# What the exercise asks:
Would you copy all lines in the data that contain the word "help"?

# Available data:
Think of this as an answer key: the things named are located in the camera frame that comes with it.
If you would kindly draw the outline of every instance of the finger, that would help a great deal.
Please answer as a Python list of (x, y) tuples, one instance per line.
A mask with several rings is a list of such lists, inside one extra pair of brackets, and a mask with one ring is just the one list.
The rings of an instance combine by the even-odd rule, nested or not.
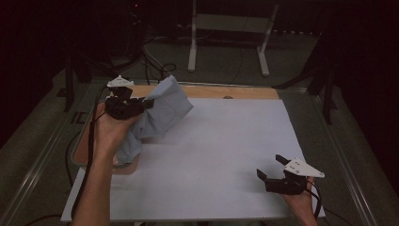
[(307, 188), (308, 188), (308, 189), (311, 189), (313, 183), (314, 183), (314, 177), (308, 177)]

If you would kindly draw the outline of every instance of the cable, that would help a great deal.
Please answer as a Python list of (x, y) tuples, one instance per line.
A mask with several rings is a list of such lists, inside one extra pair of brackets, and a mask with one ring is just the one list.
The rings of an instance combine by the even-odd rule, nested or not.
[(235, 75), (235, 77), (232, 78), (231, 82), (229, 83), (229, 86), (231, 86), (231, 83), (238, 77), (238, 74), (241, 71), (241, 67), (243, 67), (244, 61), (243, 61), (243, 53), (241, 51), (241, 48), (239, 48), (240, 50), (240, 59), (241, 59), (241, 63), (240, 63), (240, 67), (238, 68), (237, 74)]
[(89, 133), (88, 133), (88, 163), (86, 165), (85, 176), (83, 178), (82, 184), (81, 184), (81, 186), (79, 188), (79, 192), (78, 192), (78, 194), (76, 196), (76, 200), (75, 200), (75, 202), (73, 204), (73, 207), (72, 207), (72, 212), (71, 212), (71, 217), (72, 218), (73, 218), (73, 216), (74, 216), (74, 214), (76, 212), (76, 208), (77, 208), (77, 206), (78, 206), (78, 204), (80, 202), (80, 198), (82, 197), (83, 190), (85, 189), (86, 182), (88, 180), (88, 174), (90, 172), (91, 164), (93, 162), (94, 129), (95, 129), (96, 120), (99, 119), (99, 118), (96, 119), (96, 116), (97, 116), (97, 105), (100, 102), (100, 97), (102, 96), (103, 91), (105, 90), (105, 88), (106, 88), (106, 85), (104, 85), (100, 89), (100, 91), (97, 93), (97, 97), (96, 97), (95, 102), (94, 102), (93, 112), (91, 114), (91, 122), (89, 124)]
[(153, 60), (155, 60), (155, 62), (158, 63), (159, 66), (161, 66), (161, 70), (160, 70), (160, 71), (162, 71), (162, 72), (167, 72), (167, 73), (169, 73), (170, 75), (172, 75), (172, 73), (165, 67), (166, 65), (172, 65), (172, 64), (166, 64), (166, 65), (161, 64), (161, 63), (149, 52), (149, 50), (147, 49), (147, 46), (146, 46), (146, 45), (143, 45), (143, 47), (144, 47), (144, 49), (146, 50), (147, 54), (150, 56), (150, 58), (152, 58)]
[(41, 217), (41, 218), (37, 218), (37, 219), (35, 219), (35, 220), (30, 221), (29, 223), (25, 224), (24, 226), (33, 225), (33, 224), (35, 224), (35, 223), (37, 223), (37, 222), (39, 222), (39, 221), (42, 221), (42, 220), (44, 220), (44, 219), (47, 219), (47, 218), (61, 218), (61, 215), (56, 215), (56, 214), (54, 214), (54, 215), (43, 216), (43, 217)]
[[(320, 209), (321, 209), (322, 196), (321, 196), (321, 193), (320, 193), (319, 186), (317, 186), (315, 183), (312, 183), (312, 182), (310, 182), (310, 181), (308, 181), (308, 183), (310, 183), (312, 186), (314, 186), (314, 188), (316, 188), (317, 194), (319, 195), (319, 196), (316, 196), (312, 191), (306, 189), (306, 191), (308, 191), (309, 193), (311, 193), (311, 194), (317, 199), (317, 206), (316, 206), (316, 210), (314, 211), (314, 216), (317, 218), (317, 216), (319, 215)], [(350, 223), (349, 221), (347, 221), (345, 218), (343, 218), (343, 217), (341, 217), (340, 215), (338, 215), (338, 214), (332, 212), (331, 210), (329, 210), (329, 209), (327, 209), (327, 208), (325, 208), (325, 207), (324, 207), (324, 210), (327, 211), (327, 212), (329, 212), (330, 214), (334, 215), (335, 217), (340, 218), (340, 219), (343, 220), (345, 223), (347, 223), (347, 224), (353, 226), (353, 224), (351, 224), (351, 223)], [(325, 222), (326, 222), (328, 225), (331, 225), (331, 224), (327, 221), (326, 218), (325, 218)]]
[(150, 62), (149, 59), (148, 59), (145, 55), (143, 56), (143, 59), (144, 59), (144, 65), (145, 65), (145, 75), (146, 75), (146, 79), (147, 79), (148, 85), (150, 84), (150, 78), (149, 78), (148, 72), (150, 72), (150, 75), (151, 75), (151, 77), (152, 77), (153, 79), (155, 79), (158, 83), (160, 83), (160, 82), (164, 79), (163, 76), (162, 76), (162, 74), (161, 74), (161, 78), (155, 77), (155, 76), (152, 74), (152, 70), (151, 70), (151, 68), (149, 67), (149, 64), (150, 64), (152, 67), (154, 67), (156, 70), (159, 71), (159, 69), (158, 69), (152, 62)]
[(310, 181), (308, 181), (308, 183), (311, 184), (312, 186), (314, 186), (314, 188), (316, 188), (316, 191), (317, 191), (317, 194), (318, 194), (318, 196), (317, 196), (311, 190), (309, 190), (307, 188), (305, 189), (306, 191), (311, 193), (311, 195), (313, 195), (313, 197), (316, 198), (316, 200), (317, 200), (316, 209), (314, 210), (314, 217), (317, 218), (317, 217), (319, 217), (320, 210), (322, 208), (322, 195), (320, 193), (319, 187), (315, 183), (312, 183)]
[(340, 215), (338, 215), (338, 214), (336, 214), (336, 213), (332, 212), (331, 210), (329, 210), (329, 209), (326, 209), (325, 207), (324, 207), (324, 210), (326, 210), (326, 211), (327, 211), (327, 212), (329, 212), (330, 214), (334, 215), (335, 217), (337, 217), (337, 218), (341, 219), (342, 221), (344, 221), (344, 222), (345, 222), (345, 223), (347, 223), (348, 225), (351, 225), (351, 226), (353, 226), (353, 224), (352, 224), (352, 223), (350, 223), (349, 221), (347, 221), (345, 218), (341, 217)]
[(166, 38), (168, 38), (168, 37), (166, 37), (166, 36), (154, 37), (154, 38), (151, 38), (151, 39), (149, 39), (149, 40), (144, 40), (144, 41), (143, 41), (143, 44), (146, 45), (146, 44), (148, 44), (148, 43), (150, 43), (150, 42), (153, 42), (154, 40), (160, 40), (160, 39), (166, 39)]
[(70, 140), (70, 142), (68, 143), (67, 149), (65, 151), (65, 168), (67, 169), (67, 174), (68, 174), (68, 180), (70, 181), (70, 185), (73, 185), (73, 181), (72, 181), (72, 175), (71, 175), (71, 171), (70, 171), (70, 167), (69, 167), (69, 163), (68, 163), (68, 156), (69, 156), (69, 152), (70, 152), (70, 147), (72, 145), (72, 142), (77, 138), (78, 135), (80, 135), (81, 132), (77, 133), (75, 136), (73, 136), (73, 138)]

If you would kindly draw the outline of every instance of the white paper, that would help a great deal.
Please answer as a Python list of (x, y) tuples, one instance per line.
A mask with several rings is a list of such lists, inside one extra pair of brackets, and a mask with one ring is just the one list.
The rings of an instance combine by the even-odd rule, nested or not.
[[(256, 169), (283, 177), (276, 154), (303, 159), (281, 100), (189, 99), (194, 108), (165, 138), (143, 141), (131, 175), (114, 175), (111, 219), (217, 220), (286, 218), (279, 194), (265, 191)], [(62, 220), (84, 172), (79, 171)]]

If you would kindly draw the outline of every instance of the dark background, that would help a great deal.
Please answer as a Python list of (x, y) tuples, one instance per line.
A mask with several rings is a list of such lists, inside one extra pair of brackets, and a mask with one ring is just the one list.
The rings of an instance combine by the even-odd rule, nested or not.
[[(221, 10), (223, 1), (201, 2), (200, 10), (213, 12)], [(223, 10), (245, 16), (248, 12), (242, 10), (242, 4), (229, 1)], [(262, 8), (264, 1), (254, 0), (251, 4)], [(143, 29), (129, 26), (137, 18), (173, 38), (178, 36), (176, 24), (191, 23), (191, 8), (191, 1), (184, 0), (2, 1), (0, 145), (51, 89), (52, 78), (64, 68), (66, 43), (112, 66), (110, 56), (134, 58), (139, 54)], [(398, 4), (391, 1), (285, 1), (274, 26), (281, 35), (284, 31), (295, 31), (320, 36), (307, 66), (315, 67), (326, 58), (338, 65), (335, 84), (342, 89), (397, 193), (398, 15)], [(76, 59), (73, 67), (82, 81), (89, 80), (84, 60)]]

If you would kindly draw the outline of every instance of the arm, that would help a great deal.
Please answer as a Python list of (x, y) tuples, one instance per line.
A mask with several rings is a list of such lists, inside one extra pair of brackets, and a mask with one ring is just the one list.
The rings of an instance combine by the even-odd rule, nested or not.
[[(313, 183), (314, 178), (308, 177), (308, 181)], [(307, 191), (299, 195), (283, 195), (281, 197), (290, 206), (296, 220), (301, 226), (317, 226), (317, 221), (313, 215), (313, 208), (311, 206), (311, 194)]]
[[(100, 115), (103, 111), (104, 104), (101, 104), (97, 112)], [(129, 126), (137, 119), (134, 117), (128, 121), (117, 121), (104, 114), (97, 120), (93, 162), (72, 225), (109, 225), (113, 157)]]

# Answer to this exercise:
If you would kindly draw the outline of every instance of the finger, that would help a great deal.
If you would kindly draw the outline of every instance of the cable, that would help a great deal.
If you would kindly draw the outline of every instance of the white paper, that would help a great deal.
If you would kindly draw the outline of every instance of the dark background, that would help a great deal.
If you would kindly draw the outline of every instance of the arm, that would help a great deal.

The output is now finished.